* **Task statement**
Exactly the lines starting at the line containing "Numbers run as" and ending at the line containing "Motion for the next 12" are to be written out from the listing below, both included.
(Data for this task)
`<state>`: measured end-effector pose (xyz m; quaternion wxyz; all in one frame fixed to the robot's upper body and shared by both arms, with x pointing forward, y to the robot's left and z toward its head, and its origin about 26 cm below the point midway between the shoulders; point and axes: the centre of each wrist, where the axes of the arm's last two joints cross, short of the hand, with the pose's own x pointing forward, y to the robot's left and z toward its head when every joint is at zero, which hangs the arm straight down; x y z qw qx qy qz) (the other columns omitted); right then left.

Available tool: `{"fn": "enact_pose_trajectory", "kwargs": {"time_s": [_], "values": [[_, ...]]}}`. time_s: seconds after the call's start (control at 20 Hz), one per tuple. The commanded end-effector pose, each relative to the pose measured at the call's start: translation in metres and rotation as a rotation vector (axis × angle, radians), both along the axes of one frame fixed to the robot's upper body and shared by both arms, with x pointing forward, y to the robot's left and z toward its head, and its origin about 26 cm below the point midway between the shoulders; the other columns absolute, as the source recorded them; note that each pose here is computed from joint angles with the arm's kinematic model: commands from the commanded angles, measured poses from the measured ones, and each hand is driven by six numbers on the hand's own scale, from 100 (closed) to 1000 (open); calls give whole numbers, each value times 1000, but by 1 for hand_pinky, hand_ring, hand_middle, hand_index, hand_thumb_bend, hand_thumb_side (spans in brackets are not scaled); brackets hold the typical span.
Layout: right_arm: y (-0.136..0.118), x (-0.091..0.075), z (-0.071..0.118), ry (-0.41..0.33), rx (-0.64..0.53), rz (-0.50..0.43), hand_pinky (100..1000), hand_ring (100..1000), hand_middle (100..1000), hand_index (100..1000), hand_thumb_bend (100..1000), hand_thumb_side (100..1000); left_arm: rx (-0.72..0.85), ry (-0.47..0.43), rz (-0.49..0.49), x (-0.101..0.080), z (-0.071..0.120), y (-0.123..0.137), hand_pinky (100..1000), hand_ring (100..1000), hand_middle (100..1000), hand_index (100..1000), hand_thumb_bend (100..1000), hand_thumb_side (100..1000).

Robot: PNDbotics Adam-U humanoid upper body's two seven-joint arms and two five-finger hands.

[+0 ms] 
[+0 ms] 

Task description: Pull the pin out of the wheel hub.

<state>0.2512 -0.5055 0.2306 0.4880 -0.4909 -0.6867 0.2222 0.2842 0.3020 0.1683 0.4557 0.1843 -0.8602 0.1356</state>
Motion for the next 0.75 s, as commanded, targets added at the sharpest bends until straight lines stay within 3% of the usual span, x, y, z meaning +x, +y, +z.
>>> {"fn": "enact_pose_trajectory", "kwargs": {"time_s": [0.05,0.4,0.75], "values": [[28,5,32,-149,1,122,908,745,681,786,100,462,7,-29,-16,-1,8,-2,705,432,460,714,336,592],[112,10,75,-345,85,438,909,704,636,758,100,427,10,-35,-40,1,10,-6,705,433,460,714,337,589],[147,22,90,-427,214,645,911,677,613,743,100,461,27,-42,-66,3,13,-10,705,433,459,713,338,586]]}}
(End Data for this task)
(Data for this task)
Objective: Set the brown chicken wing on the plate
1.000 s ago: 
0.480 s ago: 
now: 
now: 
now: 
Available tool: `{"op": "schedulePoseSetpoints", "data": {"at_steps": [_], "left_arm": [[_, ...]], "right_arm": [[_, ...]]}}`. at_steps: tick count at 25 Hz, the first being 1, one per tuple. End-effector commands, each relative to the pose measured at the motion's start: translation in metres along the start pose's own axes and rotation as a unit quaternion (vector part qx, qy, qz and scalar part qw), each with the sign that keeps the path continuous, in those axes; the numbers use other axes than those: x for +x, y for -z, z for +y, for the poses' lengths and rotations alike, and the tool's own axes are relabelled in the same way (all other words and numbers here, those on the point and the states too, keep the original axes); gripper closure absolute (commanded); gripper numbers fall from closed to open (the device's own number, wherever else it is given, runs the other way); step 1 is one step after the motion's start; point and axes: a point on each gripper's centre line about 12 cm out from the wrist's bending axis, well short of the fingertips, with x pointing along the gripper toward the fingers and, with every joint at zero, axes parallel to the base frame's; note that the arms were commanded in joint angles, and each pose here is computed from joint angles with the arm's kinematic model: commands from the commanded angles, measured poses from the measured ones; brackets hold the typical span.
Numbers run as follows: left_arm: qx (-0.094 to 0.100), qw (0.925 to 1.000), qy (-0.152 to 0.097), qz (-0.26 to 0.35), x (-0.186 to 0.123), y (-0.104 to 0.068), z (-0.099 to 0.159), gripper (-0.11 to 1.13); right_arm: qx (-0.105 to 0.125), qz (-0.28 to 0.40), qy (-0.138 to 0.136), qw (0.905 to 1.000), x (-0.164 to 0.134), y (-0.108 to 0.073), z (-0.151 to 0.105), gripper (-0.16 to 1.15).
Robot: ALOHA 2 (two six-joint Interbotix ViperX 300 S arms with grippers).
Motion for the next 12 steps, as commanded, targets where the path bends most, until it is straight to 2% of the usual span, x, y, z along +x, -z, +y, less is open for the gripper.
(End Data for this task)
* **Answer**
Numbers run as follows: left_arm: qx (-0.094 to 0.100), qw (0.925 to 1.000), qy (-0.152 to 0.097), qz (-0.26 to 0.35), x (-0.186 to 0.123), y (-0.104 to 0.068), z (-0.099 to 0.159), gripper (-0.11 to 1.13); right_arm: qx (-0.105 to 0.125), qz (-0.28 to 0.40), qy (-0.138 to 0.136), qw (0.905 to 1.000), x (-0.164 to 0.134), y (-0.108 to 0.073), z (-0.151 to 0.105), gripper (-0.16 to 1.15).
Robot: ALOHA 2 (two six-joint Interbotix ViperX 300 S arms with grippers).
Motion for the next 12 steps, as commanded, targets where the path bends most, until it is straight to 2% of the usual span, x, y, z along +x, -z, +y, less is open for the gripper.

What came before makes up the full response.